Primata berhidung besar ini menjadi ikon kota Tarakan. Bisanya mereka tinggal dengan berkelompok dan selalu berada di atas pohon.

Bekantan (Nasalis Larvatus) merupakan salah satu spesies primata yang hanya ada di Indonesia. Sobat Pesona bisa menemukan habitat bekantan di Kawasan Konservasi Mangrove dan Bekantan (KKMB)  di Tarakan, Kalimantan Utara. Bekantan bebas berkeliaran di pulau ini di dalam lebatnya hutan bakau.

Hutan bakau ini menjadi habitat terbaik untuk bekantan hidup. Pohon bakau yang lebat jadi tempat terbaik bekantan karena hampir sebagian waktunya dihabiskan di atas pohon. Makanan kesukaan bekantan adalah biji-bijian, buah-buahan, dan aneka daun yang banyak menghasilkan gas saat dicerna. Konon, inilah yang menyebabkan perut bekantan jadi buncit.

Di dalam KKMB, Sobat Pesona akan melihat  area hutan bakau yang sangat sejuk dan asri.  Untuk dapat menelusuri hutan bakau seluas 22 hektare ini, Sobat Pesona bisa melewati jalan setapak yang terbuat dari kayu ulin yang kuat dan tahan lapuk.  Jenis pohon rawa yang tumbuh di area konservasi ini ada beberapa jenis, seperti pohon api-api, pidada dan kandeka.

Untuk dapat menemukan bekantan, Sobat Pesona harus menunggu suara teriakannya yang khas. Temukan dari sisi mana sumber suara itu berasal. Sobat Pesona harus berjalan agak pelan dan jangan gaduh karena monyet berkulit coklat keemasan ini sangatlah pemalu.

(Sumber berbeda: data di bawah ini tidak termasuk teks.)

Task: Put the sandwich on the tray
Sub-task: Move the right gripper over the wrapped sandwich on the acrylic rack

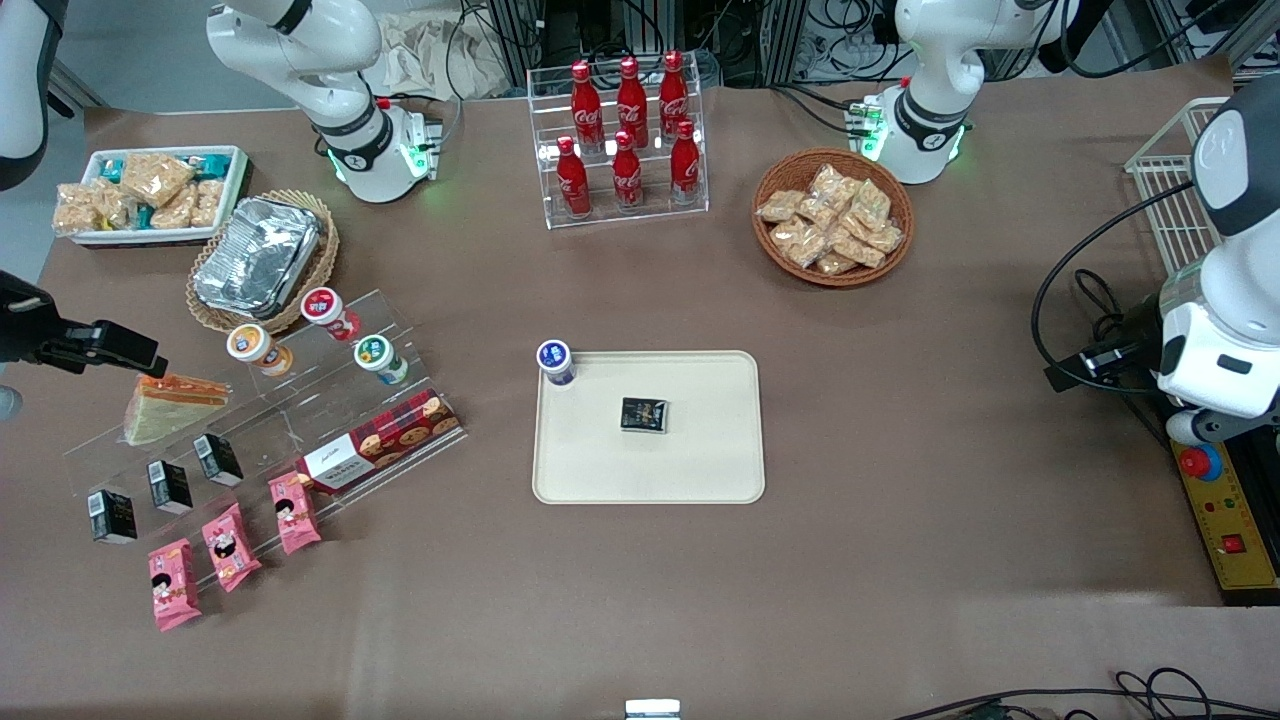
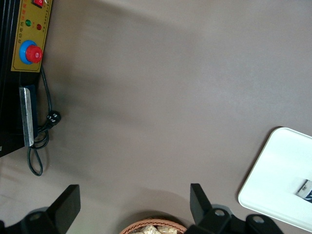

Ciri yang membedakan bekantan dengan monyet lain adalah hidungnya yang besar. Meski begitu, tidak ada yang tahu kenapa hidung bekantan bisa sebesar itu. Tak diketahui juga fungsi hidung besar bekantan, tapi banyak ahli menyebut hal itu disebabkan karena seleksi alam. Masyarakat sekitar memanggil bekatan dengan sebutan “monyet Belanda”. Nama tersebut terinspirasi dari bentuk hidung bekatan yang panjang dan besar. Mirip hidung orang Belanda. 

Terdapat sekitar 40 ekor bekantan di KKMB.  Jumlah itu sebenarnya masih terlalu sedikit untuk area seluas itu.  Jika Sobat Pesona ingin melihat bekantan dari jarak dekat, datanglah saat penjaga memberikan makanan. Waktu makan bekantan ada dua, yaitu saat pagi dan sore pukul 09.00 dan 15.00.  Di luar waktu itu, para bekantan akan kembali berkelompok sesuai grupnya masing-masing.

Ada dua kelompok besar bekantan di paru-paru kota Tarakan ini.  Kelompok ini berdasarkan induk pejantan dominan yang berpengaruh.  Dua pejantan tangguh itu diberi nama John dan Michael.  Petugas akan memberitahu kepada pengunjung tentang keberadaan kelompok John dan Michael.

Di dalam area hutan kecil ini juga dibangun beberapa saung dan tempat duduk kayu untuk beristirahat.  Selain bekantan, Sobat Pesona juga akan menemukan beberapa spesies burung, tupai , kepiting, kadal, biawak serta ikan timpakul di KKMB.  Saat air laut sedang pasang, Sobat Pesona bisa menemukan aneka biota laut seperti ikan dan ular laut karena air lautnya begitu bening.